4 de dezembro de 2006

Dia Mundial de Luta Contra a Sida

A simbologia do dia 1 de Dezembro é variada e patrimonialmente rica. O imaginário deste dia remete-nos indubitavelmente para a restauração da independência em 1640 face à dominação filipina, mas também para aquela jornada mítica e emancipadora [refiro-me em particular aos jovens de Évora], para quem a noite do 1º de Dezembro significava bem mais do que a tradicional comemoração do dia do estudante.

Emancipação e libertação. Duas palavras-chave para referenciar esse dia no imaginário colectivo. Estas duas condições representam, em contrapartida, justamente o inverso para um indivíduo portador de vírus HIV, o qual, não obstante uma eventual e inamovível força de viver, ver-se-á doravante irremediavelmente ligado ao conceito de prazo encurtado. E amplamente condicionado pela assimétrica condição de um sistema imunitário subitamente enfraquecido.

No passado dia 1, comemorou-se o Dia Mundial de Luta Contra a Sida. Por princípio recuso a instauração destes «dias mundiais», todavia reconheço a sua importância num mundo mais movido por publicitação do altruísmo e filantropias do que pela interiorização desinteressada de princípios e valores de solidariedade. Em todo o caso, funcionam como alertas, pelo menos nesse dia…

Por esse motivo, foram também nesse dia divulgados alguns resultados da avaliação ao Plano Nacional de Luta Contra a Sida, para o período compreendido entre 2004 e 2007. Na edição do jornal Público de 1 de Dezembro, foi referido que «a maioria das metas não foi atingida», começando naturalmente pelo número de casos diagnosticados.

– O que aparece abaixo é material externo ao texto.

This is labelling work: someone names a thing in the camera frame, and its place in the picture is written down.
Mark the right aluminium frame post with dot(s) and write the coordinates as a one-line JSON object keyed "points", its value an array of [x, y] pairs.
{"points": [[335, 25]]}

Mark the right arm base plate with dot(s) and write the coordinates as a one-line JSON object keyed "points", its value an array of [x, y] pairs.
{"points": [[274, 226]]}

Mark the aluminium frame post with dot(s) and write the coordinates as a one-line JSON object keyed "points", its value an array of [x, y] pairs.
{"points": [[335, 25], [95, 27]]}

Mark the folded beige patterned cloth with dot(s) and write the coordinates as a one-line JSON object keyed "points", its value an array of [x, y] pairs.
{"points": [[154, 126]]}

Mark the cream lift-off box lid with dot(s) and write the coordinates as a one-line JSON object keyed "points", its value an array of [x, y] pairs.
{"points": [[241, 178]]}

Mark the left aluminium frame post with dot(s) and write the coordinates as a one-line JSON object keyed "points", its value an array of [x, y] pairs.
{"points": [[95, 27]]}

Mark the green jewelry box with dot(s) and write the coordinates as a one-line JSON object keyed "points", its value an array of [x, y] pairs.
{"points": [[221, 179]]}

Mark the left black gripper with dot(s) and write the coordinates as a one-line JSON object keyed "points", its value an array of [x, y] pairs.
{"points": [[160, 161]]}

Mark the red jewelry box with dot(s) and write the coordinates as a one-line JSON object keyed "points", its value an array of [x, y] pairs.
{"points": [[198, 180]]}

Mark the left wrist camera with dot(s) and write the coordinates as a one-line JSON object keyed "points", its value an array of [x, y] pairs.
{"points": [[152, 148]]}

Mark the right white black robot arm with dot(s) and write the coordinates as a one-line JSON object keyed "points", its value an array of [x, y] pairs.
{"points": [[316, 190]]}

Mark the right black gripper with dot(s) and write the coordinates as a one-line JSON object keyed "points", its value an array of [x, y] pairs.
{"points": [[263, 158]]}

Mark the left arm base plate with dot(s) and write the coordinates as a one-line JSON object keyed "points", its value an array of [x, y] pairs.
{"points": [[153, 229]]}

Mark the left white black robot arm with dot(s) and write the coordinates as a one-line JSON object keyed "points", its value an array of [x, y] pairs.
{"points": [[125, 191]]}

Mas, se as medidas integradas neste plano nem sequer contiveram o aumento do número de casos diagnosticados (segundo as estatísticas, ocupamos «orgulhosamente» o 2º lugar no ranking dos novos casos de infecção diagnosticados por milhão de habitante), há uma questão que importa e deve ser feita: o que foi feito com o dinheiro investido e qual o alcance, ao nível da eficácia, dos meios utilizados?

Impõe-se, pois, uma avaliação e uma responsabilização personalizada e institucional: quem falhou e porquê, quem teve sucesso e porquê. Não basta dizer «fizemos os possíveis mas não deu, e tal…». Ao indicar a necessidade de uma avaliação e monitorização dos resultados, digo-o apenas porque me recuso a admitir como avaliação rigorosa, o remanescente das declarações de Henrique Barros (coordenador nacional) e das divagações jornalísticas, por vezes irresponsáveis.

Para aferir o cumprimento das metas inicialmente propostas, não nos podemos ater aos indicadores actuais sem ter um ponto de partida. Um exemplo: em média, a primeira consulta após o diagnóstico demora entre 2 a 3 meses. É insuficientemente fraco. Contudo, nada me diz que há 3 anos atrás demorasse 5 dias ou 5 meses. Qual o nível de acerto destes valores?

Do mesmo modo, não me parece perfeitamente claro recorrer a estatísticas de tempos de espera (em que condições foram produzidas?) quando é o mesmo Henrique Barros a sugerir como «erro básico» na ineficácia do regime de declaração obrigatória, uma suposta negligência dos clínicos na notificação de pessoas infectadas, os quais partirão vulgarmente do pressuposto que algum colega já notificou antes. Esta, parece-me uma generalização demasiado prolixa. Tenho dúvidas sobre qual a classe de médico que ignora um caso, mas não subsistem dúvidas de monta sobre a crónica incapacidade comunicativa e de triangulação de informação dos serviços públicos.

De qualquer modo, são declarações potencialmente espúrias, porque o valor de algumas delas, constructos de verdades e verosimilhanças, é ferido de validade e objectividade. E esta ligeireza é extensível a outras matérias e outros órgãos de comunicação social, que se permitem publicar verdades para milhões de pessoas (em potência), sem que se verifiquem garantias de rigor, reflexão e espírito crítico nas redacções de alguns meios de comunicação social. E o jornal Público até é dos menos maus.

Ainda assim, esta dificuldade de rigor nos media é, admitamos, acompanhada pela dificuldade do Estado em atingir metas por si próprio lavradas, como é o caso da lentidão processual verificada na aprovação pela Assembleia da República do diploma que permite a troca de seringas nas prisões. Três anos à espera após a recomendação…

Prepara-se um novo plano, com objectivos a atingir até 2010. Será também conveniente que a sua avaliação seja transparente e rigorosa. Mas acima de tudo, que o 1º de Dezembro seja cada vez mais uma referência de libertação e emancipação.